Sunflowers

This is the time of Sunflowers – they’re blooming everywhere.  A few years ago, my friend Susan Marie wrote a wonderful children’s picture book about a sunflower: To Be Like the Sun.    The book is the story of the life of a sunflower – a garden sunflower.  So, for Susan Marie, this is pictures and information about some of our native sunflowers.

This sunflower is soaking up the sun.  It’s a Jerusalem Artichoke (Helianthus tuberosus).  Jerusalem Artichokes are not really artichokes – they’re sunflowers – but both artichokes and sunflowers are in the same plant family – the Compositae.   Tuberosus means “thickened roots”, which refers to the thick fleshy edible roots.  Sunflowers are native to the Americas, and Jerusalem Artichokes were cultivated as a crop by Native Americans.  The roots are sometimes available in supermarkets.  The plants grow in woodland edges.

Most sunflowers are in the genus HelianthusHelianthus comes from two Greek words: helios, meaning “sun”, and anthos, meaning “flower”.  This one is Tall Sunflower – Helianthus giganteus.  It grows in wet sunny places.  Unlike cultivated sunflowers, the plants don’t really orient toward the sun, but our flowers usually face east, towards the rising sun.

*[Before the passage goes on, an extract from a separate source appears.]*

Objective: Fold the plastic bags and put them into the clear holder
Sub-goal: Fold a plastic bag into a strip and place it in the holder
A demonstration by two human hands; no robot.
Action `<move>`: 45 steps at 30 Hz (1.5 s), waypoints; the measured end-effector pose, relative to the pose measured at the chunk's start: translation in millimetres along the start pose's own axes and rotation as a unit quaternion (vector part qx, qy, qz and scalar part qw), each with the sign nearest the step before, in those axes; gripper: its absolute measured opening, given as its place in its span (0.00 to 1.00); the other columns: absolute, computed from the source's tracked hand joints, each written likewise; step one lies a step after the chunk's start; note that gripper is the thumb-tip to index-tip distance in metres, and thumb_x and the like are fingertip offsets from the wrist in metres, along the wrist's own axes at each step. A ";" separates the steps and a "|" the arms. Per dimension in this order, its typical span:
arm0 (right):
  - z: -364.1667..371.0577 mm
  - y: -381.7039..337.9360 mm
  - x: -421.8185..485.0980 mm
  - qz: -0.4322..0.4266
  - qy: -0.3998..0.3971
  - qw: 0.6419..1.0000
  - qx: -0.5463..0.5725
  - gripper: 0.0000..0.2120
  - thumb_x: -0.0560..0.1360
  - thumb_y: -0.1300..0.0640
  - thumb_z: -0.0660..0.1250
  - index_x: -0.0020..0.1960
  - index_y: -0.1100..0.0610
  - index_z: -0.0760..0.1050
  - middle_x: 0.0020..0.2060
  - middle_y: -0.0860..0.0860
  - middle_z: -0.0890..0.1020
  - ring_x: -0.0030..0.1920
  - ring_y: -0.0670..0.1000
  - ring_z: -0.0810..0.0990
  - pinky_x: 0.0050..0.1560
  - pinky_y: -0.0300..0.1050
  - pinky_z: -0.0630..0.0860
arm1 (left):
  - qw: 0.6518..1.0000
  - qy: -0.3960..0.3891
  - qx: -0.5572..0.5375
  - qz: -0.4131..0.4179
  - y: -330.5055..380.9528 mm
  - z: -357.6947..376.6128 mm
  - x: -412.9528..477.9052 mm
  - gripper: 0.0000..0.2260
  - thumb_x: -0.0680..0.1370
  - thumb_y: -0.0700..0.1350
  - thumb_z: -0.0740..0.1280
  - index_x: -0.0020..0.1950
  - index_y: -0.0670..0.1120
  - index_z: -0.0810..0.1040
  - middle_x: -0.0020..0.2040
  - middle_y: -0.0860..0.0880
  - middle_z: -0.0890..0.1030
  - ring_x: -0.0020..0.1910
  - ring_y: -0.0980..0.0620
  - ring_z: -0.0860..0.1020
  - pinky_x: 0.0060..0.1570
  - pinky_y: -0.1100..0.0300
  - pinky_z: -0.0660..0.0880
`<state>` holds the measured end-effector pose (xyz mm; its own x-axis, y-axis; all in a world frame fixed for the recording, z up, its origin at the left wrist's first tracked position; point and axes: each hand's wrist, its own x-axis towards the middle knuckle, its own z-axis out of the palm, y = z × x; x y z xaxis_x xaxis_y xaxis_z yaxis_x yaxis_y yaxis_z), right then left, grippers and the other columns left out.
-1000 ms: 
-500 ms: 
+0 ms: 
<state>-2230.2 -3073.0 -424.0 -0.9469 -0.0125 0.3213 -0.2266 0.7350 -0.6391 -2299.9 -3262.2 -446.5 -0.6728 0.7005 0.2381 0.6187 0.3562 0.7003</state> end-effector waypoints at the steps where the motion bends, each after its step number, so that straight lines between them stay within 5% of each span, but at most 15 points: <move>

Sunflowers, like other plants in the Composite Family, are actually a group of flowers in one large head.  Around the outside of the head are the ray flowers – each with one long, strap-like “petal”, and a tiny tube which holds the flower parts.  The flat center of the head has numerous tubular flowers, with no showy petals.  Insects land on the head, and can spend a long time extracting the nectar and pollen from each flower.

Tall Sunflowers (Helianthus giganteus) in our wetland.

Silphiums are a genus of related plants, with sunflower-like blossoms.  Compass Plant (Silphium laciniatum), has leaves that turn during the day to follow the sun.

Silphium laciniatum

Another Silphium is called Cup Plant (Silphium perfoliatum).  Its leaves grow opposite each other, and grow together at the stem to form cups.  Rain and dew collect in these cups.

Silphium perfoliatum

Cup Plant (Silphium perfoliatum)

Cup plant flower

This is a newly opened False Sunflower – another name for it is Oxeye.  Its latin name, Heliopsis helianthoides, means that it looks like a sunflower.  Only the flowers in the outermost circle of this head are open.  Sunflower heads are a good place to look for interesting insects.

Another Oxeye flower with a Plant Bug (Neurocolpus sp.).  This bug is acting as a pollinator – it’s covered with gold pollen grains which will be moved to other flowers that the bug touches.

Sunflowers in our wetland with a misty rainbow.